Я виделась с ним дома уже после работы; он находился в глубокой депрессии, все происходящее было для него страшным ударом. Отец — очень сильная, неординарная натура. Он очень умен, весел, легок на подъем, прекрасно танцует — лучше всех, кого я знаю. Он сам, без всякой помощи, добился успеха в жизни. Мальчик, родившийся на ферме в северной Швеции, стал блестящим нейрохирургом. Он принимает пациентов со всего света, к нему летят отовсюду. Он, как правило, добивается успеха там, где у остальных врачей опускаются руки.
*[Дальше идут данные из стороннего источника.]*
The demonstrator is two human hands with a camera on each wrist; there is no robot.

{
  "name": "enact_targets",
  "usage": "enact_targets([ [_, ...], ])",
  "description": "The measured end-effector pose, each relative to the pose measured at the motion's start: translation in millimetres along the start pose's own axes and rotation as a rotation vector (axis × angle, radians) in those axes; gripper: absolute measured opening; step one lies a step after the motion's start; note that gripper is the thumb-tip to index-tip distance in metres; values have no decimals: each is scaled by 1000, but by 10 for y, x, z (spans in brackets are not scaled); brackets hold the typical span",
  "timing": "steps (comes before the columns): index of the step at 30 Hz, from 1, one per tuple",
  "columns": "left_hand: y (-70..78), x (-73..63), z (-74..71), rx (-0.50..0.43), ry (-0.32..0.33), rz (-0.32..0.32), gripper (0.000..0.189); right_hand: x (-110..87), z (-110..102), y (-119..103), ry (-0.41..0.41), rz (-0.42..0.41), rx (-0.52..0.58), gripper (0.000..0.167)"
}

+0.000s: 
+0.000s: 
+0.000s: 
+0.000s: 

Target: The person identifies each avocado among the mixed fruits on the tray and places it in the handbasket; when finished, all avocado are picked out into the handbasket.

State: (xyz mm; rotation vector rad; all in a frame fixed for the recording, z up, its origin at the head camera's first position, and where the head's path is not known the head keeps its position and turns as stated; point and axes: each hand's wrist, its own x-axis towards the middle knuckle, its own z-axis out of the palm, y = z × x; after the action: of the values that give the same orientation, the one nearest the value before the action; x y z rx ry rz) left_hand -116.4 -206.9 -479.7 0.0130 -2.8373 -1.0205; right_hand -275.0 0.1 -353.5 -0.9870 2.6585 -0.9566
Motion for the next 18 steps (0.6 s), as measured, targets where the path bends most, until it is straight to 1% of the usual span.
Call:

Единственное, чем я могла ему помочь, — быть с ним рядом. Так случилось, что мама уехала, а я осталась с ним. Для нее открылась совершенно другая жизнь — полная любви, такой романтической и страстной. Да, это было грандиозно. А все, что оставалось позади, таковым не было. На мою долю не выпало никакого блеска. Я осталась с тем, что было, поэтому я смотрю на все это совершенно с другой точки зрения. Я принадлежала тому, что осталось, и поэтому не могла не встать на сторону отца. Я считала, что мать покинула нас. Отец не пытался меня разубедить в этом, потому что именно так оно и было на самом деле».